Words and their Components
This section explores how linguists analyze words as the smallest meaningful units of language, focusing on their internal structure and the components that form them.
01Tokens
Tokens are the basic units of text, often separated by whitespace or punctuation in languages like English. This process is called Tokenization.
Example: "I love reading the newspaper" -> Tokens include I, love, reading, the, newspaper.
There are three specific types of tokens:
1. Word Tokens: The result of dividing text into individual words.
2. Sub-word Tokens: Dividing a word into smaller units. For example, splitting "newspaper" into "news" and "paper".
3. Character tokens: Dividing text character by character. For example, breaking down the word "reading" into individual characters -> r, e, a, d, i, n, g.
02Lexemes
Lexemes are the base or canonical form of the word.
Example: The base word for running, ran is 'run'.
Here running, ran are called as inflections and run is called as base/ canonical form.
The process of analyzing these inflections and converting them into the base/canonical form is called Lemmatization.
03Morphemes
Morphemes are defined as the smallest meaningful unit of any language. By combining these units, one can construct meaningful words.
The morphemes are of 2 types:
1. Free Morphemes: These are independent units that carry meaning on their own and cannot be further divided. For example, the word "agree" is a free morpheme.
2. Bound Morphemes: These units are dependent on other morphemes to form a complete word. Using the word "disagreement" as an example, the "dis-" and "-ment" are bound morphemes that attach to the root "agree."
These morphemes are obtained through a linguistic process known as the morphological process.
04Typology
Typology is defined as the classification and categorization of languages based on their structure or grammatical features.

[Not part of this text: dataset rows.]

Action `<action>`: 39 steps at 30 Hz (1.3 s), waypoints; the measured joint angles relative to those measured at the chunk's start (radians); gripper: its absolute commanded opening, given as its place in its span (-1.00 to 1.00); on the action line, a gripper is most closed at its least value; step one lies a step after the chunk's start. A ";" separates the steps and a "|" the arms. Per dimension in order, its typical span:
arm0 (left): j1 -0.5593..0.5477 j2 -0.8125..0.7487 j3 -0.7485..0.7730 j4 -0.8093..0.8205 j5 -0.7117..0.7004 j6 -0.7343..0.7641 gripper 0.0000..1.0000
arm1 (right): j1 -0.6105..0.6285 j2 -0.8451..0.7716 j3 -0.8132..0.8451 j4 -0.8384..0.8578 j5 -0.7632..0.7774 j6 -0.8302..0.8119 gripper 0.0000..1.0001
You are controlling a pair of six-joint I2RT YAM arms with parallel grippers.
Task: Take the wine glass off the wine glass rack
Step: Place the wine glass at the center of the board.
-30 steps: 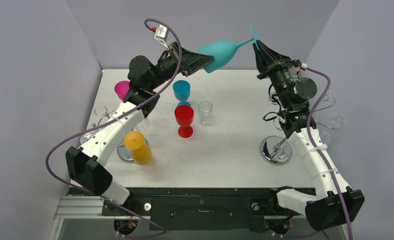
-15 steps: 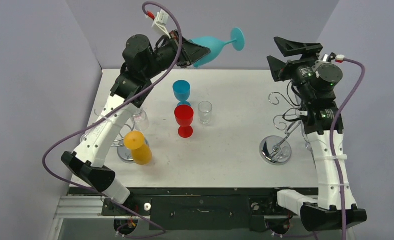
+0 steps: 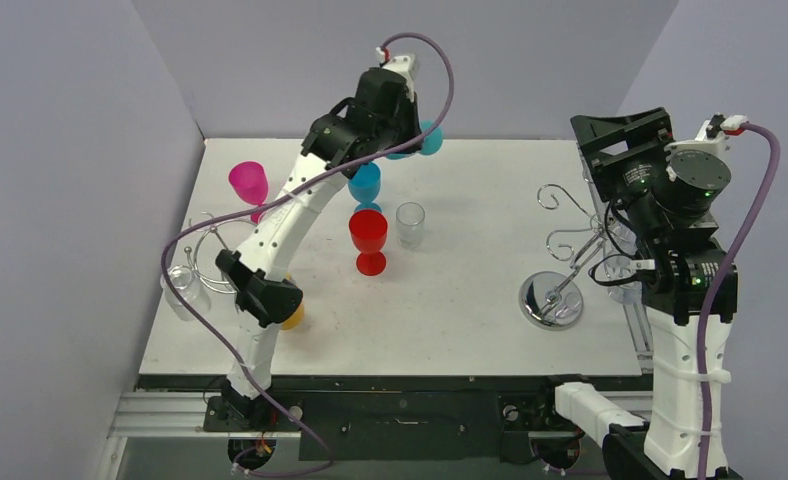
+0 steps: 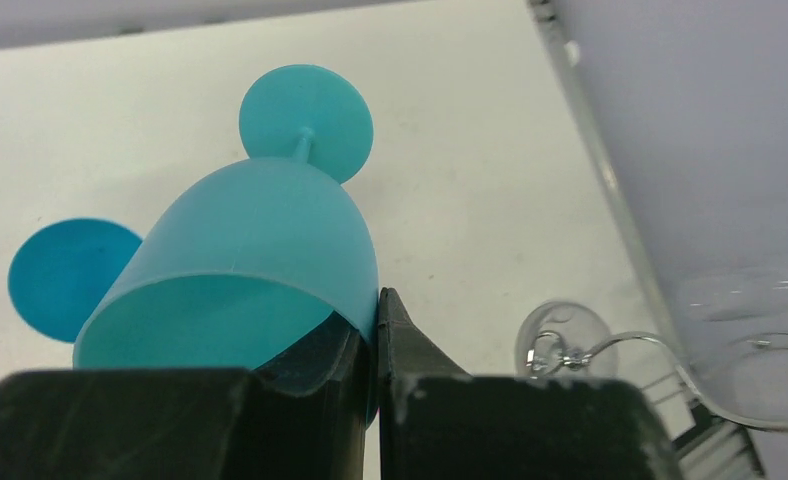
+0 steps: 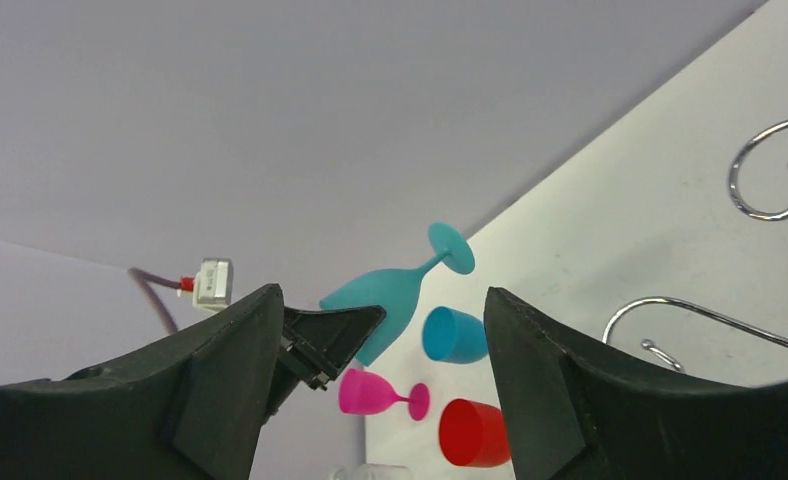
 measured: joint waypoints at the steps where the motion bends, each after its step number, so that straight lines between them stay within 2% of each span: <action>1: -0.006 0.023 0.000 -0.022 -0.021 0.010 -1.00 | 0.000 -0.003 0.000 -0.018 0.007 -0.019 0.38; 13: -0.049 0.264 0.011 -0.078 -0.190 0.084 -1.00 | 0.000 -0.031 0.000 -0.123 0.046 -0.148 0.36; 26: -0.100 0.283 0.019 -0.038 -0.187 0.123 -1.00 | 0.000 -0.070 0.000 -0.161 0.087 -0.195 0.36; 39: -0.256 0.266 -0.013 -0.109 -0.148 0.144 -1.00 | 0.000 -0.090 0.000 -0.205 0.126 -0.209 0.36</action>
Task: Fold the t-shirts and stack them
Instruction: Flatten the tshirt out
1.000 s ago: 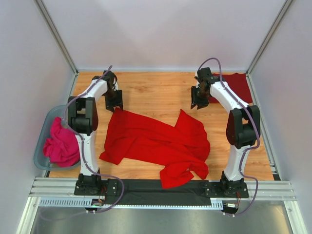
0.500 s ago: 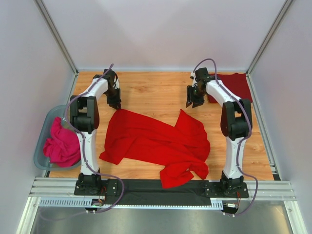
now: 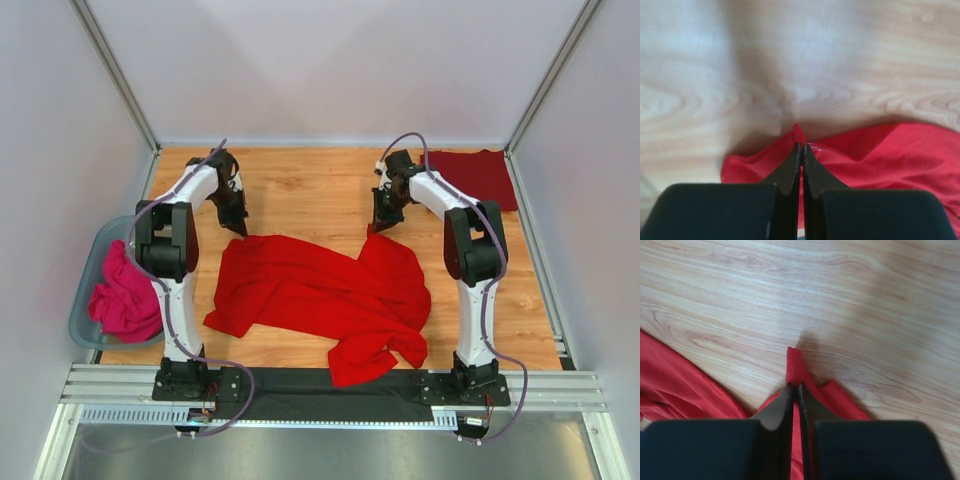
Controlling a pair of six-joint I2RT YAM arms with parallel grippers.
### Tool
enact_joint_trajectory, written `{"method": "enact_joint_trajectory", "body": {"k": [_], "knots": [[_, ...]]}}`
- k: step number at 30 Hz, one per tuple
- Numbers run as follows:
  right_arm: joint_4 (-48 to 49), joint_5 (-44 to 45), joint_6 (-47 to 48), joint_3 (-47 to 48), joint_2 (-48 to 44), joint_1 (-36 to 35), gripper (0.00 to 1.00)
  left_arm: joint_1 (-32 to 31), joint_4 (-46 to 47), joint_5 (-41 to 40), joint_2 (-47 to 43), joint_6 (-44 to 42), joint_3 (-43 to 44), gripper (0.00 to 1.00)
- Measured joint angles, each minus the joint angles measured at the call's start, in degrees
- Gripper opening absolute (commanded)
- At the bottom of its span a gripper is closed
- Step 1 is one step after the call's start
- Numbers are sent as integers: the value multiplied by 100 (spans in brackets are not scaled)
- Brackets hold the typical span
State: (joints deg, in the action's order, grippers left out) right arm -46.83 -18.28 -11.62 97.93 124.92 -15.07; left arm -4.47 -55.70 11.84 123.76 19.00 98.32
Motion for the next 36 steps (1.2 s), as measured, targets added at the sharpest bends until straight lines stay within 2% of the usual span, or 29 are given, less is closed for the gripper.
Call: {"method": "enact_joint_trajectory", "body": {"k": [5,10,14,18,22,28,31,32,36], "knots": [[-192,422,-107,13,-142,-24,0,-42,-387,-140,-684,227,-249,0],[-501,999,-437,-199,-876,-208,1,-74,-804,-560,-1342,442,-455,0],[-385,1412,-1001,-1019,-1534,-984,0,-76,-946,-798,-1930,527,-1180,0],[-299,1895,-1659,-1663,-1523,-1943,0,-76,-988,-988,-2146,538,-1856,0],[-551,2551,-2159,-1725,-1530,-2601,0,-76,-999,-1023,-2159,542,-2168,0],[-964,3501,-2319,-1432,-1569,-2354,1,-184,-994,-887,-2514,647,-1891,0],[-957,3469,-2304,-1419,-1628,-2203,11,-258,-973,-927,-2745,688,-1803,0],[-925,3392,-2304,-1438,-1631,-2212,21,-269,-981,-938,-2782,691,-1836,0],[-758,3012,-2041,-1690,-1648,-2312,36,-264,-879,-931,-2785,682,-2264,0]]}}
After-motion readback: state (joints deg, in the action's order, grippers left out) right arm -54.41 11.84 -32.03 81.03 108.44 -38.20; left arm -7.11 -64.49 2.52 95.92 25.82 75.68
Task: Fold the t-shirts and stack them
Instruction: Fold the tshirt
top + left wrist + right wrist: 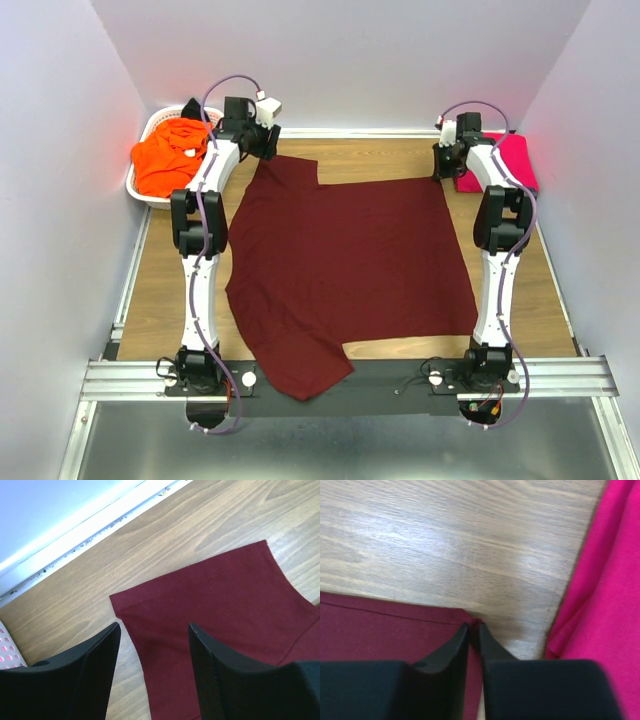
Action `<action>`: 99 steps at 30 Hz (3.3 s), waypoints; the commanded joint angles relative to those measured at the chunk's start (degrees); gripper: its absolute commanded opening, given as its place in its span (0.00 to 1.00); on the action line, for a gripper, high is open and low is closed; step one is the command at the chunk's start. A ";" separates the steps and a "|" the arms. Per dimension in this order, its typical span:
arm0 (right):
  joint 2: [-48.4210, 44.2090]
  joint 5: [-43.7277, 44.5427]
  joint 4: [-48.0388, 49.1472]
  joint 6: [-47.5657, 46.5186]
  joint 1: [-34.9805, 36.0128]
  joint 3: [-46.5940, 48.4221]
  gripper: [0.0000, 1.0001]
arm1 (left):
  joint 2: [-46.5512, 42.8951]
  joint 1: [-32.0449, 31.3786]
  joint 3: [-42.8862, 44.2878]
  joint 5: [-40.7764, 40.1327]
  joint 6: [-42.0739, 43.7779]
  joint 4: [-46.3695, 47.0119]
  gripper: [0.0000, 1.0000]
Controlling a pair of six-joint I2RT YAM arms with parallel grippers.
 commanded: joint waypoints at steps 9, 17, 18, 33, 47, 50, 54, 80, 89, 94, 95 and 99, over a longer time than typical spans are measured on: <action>1.97 -1.68 -3.15 -1.92 1.03 -4.92 0.01 | 5.92 0.18 4.62 -10.10 -2.39 0.35 0.67; 0.92 -2.21 -3.15 -2.27 1.12 -5.62 0.01 | 9.16 0.18 6.03 -9.67 -2.13 0.70 0.71; 0.83 -2.38 -3.15 -2.36 1.12 -5.62 0.00 | 9.69 0.27 6.81 -9.23 -2.13 0.79 0.71; 0.13 -2.64 -3.24 -1.92 1.12 -5.62 0.01 | 14.44 0.18 11.22 -3.16 -3.53 0.44 0.32; -2.68 -4.14 -3.24 -0.95 1.12 -5.27 0.01 | 6.45 0.27 9.37 0.35 -3.18 4.74 0.00; -4.08 -3.96 -3.15 -0.78 1.03 -4.57 0.01 | 2.86 0.18 7.44 1.59 -2.66 5.62 0.00; -6.11 -4.23 -3.24 -0.86 0.94 -4.48 0.00 | -1.63 0.36 3.59 2.81 -1.51 5.63 0.00; -21.40 -6.25 -3.33 -6.05 -1.34 -18.71 0.01 | -30.80 1.06 -30.08 6.86 3.32 6.68 0.00; -25.01 -7.74 -3.24 -7.98 -1.69 -21.79 0.00 | -43.11 1.06 -44.49 6.60 2.88 6.06 0.00; -27.12 -8.45 -3.33 -9.74 -2.13 -23.63 0.00 | -48.91 1.06 -51.17 5.98 2.71 6.06 0.00; -27.73 -8.62 -3.33 -9.91 -2.22 -23.99 0.01 | -49.54 0.97 -51.79 5.63 2.71 5.98 0.00; -28.96 -8.71 -3.41 -11.23 -2.31 -25.57 0.01 | -52.00 0.97 -53.64 5.37 2.62 4.84 0.00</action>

Languages are often grouped by how they combine morphemes to form words:
1. Isolating (or Analytical) languages: These languages have very few words formed by more than one morpheme.
Examples include Chinese, Vietnamese, and Thai.
2. Synthetic languages: These are the opposite of isolating languages, characterized by having many words formed by more than one morpheme.
3. Agglutinated languages: These languages utilize complex words to explain simple topics.
Examples include Korean, Japanese, Finnish, and Tamil.
4. Fusional languages: These have a high feature-per-morpheme ratio, meaning a single word can carry multiple meanings.
Examples include Arabic, Sanskrit, and Jammu (noting the word "bat" in English as a similar example of multiple meanings).